So this iteration introduces the first real runtime-facing template:

type StockPoolTemplate struct {
    Command []string          `json:"command,omitempty"`
    Args    []string          `json:"args,omitempty"`
    Envs    []StockPoolEnvVar `json:"envs,omitempty"`
    Ports   []StockPoolPortSpec `json:"ports,omitempty"`
}

That does not mean we are done. It means we now have the right place to put runtime concerns.

The controller still falls back to the placeholder sleep command when no template command or args are provided. That is intentional. We are not pretending to have a finished runtime image contract yet.

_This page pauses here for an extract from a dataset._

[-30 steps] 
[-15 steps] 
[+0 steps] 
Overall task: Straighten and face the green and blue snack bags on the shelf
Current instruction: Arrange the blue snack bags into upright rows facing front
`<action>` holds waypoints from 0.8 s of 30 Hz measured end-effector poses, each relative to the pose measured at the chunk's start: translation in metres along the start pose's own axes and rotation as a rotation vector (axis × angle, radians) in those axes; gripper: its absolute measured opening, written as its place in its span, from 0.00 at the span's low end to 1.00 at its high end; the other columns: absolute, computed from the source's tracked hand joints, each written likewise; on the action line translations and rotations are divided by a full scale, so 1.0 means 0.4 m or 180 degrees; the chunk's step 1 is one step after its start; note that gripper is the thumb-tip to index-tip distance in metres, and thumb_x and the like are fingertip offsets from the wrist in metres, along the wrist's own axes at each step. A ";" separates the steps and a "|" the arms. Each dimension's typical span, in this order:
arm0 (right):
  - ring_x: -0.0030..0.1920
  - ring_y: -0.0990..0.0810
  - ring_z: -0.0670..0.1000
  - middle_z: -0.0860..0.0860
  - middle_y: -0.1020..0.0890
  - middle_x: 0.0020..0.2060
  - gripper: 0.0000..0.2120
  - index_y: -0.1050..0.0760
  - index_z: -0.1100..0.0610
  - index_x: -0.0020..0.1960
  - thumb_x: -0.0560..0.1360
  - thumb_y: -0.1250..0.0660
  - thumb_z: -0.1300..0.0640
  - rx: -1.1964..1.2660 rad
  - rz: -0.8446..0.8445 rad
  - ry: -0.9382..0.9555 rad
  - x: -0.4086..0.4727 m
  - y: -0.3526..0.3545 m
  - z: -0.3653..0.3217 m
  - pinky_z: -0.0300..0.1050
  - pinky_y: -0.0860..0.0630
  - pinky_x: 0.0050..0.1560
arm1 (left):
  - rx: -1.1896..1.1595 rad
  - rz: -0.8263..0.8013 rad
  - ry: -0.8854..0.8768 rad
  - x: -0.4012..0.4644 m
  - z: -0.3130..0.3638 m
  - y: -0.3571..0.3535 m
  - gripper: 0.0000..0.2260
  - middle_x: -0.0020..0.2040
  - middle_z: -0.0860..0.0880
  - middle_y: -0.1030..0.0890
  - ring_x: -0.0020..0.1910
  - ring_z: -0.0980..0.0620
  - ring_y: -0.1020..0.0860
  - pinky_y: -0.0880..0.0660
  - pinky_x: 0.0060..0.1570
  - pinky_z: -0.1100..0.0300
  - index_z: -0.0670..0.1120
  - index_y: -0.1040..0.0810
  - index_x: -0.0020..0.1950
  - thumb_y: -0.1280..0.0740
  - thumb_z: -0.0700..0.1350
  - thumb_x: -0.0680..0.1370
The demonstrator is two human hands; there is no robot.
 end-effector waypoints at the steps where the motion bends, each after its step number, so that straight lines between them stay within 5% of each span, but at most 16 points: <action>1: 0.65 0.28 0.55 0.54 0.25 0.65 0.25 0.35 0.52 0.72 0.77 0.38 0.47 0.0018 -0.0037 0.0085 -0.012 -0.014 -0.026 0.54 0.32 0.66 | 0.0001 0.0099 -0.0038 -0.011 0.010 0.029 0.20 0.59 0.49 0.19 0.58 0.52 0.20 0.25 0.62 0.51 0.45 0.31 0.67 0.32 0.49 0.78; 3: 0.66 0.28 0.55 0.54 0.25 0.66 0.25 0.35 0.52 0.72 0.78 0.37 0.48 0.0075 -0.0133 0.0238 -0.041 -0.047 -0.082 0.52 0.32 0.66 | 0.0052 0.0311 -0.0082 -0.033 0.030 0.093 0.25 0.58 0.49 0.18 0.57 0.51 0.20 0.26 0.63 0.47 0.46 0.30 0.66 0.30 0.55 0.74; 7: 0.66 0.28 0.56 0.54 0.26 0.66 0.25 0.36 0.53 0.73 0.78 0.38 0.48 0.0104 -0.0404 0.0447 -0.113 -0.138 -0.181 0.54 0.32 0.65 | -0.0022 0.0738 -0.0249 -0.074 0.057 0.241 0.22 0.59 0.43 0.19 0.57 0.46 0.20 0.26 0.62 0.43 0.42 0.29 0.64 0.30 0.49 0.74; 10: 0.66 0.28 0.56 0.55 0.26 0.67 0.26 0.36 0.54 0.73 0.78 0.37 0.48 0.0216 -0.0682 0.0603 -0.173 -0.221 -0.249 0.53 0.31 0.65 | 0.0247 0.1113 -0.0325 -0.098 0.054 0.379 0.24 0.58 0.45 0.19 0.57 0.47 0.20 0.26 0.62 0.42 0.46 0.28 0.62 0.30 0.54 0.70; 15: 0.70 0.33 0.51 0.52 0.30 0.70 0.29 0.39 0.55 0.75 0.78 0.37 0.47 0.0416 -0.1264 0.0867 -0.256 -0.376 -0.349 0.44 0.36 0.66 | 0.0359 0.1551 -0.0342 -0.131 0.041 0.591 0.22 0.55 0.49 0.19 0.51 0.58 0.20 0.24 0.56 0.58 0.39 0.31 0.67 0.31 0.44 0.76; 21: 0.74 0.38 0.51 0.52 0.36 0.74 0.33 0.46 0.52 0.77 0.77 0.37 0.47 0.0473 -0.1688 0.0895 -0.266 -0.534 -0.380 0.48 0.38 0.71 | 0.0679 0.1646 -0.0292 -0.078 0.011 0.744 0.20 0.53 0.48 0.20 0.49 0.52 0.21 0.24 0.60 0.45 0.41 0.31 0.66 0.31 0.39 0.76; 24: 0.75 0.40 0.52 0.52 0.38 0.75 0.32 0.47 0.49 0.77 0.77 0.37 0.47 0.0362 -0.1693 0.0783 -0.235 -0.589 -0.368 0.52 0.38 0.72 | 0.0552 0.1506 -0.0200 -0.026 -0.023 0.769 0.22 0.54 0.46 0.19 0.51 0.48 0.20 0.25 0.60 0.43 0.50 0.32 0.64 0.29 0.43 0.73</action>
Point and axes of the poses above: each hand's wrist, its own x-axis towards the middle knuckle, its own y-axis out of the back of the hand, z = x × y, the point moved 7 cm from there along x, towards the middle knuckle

What changed is the direction of the architecture:

workload shape is now part of desired state
the controller translates that shape into container config and service ports
later chapters can extend the template instead of rewriting the control flow again

Flow After Part 6

+-----------------------------+
| Echo HTTP API               |
| POST /operator/stockpools   |
+-------------+---------------+
              |
              v
+-------------+---------------+
| service layer               |
| validate request            |
| require operationID         |
| detect duplicate payload    |
| create StockPool CR         |
+-------------+---------------+
              |
              v
+-------------+---------------+
| StockPool                    |
| spec.template                |
| operation annotations        |
+-------------+---------------+
              |
              v
+-------------+---------------+
| controller                    |
| reconcile Deployment         |
| reconcile Service            |
| update phase + conditions    |
+-------------+---------------+
              |
              v
+-------------+---------------+
| runtime worker pods          |
| stable ClusterIP service     |
+-----------------------------+

Code Walkthrough

Request validation moved before the queue

This is the right time to reject:

missing operationID
invalid memory
negative replica or GPU values
invalid or duplicate template env/port definitions

If the request is clearly wrong, the system should say so immediately. There is no value in accepting garbage, writing a CR, and forcing the controller to discover the mistake later.

Idempotency is anchored in Kubernetes state

The request hash is stored on the StockPool annotations, not only in an in-memory map.

That matters because the in-memory job store is only a convenience for this single-process stage. The custom resource is the durable system record.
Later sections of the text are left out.